# WORK TO COMPLETE
Write out once more the lines running from the top of the entries below to the line with "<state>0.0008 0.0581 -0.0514", both ends included.

# DATA SUPPLIED

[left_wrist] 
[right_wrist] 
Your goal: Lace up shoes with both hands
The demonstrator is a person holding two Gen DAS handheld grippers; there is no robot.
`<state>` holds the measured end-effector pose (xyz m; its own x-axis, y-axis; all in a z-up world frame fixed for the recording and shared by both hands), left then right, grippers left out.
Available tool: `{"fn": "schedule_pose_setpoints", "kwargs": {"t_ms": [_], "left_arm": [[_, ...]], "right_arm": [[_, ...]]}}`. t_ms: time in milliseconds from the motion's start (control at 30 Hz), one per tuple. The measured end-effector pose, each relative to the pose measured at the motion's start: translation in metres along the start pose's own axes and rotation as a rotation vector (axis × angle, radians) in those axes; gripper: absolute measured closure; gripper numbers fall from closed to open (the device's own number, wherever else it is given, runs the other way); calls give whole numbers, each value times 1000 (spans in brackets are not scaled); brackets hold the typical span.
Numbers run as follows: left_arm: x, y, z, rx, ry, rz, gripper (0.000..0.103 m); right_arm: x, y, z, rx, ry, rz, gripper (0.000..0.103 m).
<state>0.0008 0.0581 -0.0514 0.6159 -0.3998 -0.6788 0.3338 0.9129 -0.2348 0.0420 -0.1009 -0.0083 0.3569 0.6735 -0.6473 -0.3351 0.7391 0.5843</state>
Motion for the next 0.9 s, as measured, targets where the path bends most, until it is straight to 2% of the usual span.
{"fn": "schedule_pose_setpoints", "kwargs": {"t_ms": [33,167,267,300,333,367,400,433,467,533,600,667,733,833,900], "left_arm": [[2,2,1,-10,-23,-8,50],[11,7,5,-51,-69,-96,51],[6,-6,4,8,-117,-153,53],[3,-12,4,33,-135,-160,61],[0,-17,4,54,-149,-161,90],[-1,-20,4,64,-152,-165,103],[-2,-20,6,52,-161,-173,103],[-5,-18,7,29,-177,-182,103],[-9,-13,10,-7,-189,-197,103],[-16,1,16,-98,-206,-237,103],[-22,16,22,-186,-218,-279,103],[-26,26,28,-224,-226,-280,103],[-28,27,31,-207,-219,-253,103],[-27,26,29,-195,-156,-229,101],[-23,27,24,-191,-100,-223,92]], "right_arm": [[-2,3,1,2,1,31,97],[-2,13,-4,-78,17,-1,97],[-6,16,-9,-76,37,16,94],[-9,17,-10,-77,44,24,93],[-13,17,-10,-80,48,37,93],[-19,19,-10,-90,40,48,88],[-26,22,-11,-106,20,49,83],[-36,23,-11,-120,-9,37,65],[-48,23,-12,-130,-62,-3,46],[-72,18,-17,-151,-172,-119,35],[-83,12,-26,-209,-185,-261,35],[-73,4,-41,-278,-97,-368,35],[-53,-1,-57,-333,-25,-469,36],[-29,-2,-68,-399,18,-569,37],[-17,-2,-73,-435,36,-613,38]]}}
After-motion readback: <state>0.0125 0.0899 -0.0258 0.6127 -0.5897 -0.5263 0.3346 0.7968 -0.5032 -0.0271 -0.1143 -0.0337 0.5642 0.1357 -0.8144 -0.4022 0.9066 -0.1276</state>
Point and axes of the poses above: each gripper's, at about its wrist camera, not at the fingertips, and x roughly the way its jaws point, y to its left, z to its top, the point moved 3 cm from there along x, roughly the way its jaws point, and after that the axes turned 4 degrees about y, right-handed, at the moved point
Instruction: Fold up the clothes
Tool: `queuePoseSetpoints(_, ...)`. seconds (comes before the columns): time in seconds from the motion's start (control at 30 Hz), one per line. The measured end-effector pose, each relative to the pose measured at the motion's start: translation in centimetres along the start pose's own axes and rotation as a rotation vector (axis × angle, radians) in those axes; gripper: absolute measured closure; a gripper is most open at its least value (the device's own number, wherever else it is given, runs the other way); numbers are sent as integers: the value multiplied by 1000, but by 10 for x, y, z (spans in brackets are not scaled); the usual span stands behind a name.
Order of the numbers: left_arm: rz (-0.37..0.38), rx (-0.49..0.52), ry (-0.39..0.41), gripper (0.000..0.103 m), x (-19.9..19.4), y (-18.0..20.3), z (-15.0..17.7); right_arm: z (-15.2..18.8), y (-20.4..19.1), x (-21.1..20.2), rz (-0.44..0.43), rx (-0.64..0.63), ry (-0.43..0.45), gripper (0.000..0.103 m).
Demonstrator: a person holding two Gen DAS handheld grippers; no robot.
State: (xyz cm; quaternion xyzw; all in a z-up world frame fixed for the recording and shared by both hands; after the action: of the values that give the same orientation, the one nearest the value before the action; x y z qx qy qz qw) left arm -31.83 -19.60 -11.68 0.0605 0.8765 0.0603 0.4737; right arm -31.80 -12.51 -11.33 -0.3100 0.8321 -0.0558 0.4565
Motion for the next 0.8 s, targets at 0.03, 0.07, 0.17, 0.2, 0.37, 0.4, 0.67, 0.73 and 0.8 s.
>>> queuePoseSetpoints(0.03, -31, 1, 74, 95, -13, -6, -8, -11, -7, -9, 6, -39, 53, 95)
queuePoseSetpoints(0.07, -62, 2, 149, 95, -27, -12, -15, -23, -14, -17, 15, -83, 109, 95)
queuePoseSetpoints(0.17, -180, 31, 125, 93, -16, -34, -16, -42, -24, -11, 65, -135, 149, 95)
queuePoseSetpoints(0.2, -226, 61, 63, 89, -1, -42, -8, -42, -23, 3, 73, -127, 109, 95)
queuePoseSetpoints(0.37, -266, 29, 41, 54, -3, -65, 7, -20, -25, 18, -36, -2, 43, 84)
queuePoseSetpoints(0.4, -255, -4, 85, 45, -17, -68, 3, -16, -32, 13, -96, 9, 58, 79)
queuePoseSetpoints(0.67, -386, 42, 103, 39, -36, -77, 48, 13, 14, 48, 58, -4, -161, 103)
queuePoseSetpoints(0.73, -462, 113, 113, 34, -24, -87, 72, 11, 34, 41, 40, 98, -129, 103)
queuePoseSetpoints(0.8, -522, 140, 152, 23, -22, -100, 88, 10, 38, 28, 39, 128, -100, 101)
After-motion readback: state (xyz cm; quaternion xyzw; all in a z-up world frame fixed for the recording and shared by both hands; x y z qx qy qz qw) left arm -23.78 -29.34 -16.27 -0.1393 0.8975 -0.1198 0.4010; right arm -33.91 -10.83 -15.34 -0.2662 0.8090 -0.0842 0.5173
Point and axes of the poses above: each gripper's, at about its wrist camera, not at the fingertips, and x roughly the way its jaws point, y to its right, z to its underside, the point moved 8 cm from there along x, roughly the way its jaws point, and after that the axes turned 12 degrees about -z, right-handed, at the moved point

# ANSWER SECTION
[left_wrist] 
[right_wrist] 
Your goal: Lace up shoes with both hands
The demonstrator is a person holding two Gen DAS handheld grippers; there is no robot.
`<state>` holds the measured end-effector pose (xyz m; its own x-axis, y-axis; all in a z-up world frame fixed for the recording and shared by both hands), left then right, grippers left out.
Available tool: `{"fn": "schedule_pose_setpoints", "kwargs": {"t_ms": [_], "left_arm": [[_, ...]], "right_arm": [[_, ...]]}}`. t_ms: time in milliseconds from the motion's start (control at 30 Hz), one per tuple. The measured end-effector pose, each relative to the pose measured at the motion's start: translation in metres along the start pose's own axes and rotation as a rotation vector (axis × angle, radians) in those axes; gripper: absolute measured closure; gripper numbers fall from closed to open (the device's own number, wherever else it is given, runs the other way); calls give whole numbers, each value times 1000 (spans in brackets are not scaled); brackets hold the typical span.
Numbers run as follows: left_arm: x, y, z, rx, ry, rz, gripper (0.000..0.103 m); right_arm: x, y, z, rx, ry, rz, gripper (0.000..0.103 m).
<state>0.0008 0.0581 -0.0514 0.6159 -0.3998 -0.6788 0.3338 0.9129 -0.2348 0.0420 -0.1009 -0.0083 0.3569 0.6735 -0.6473 -0.3351 0.7391 0.5843</state>

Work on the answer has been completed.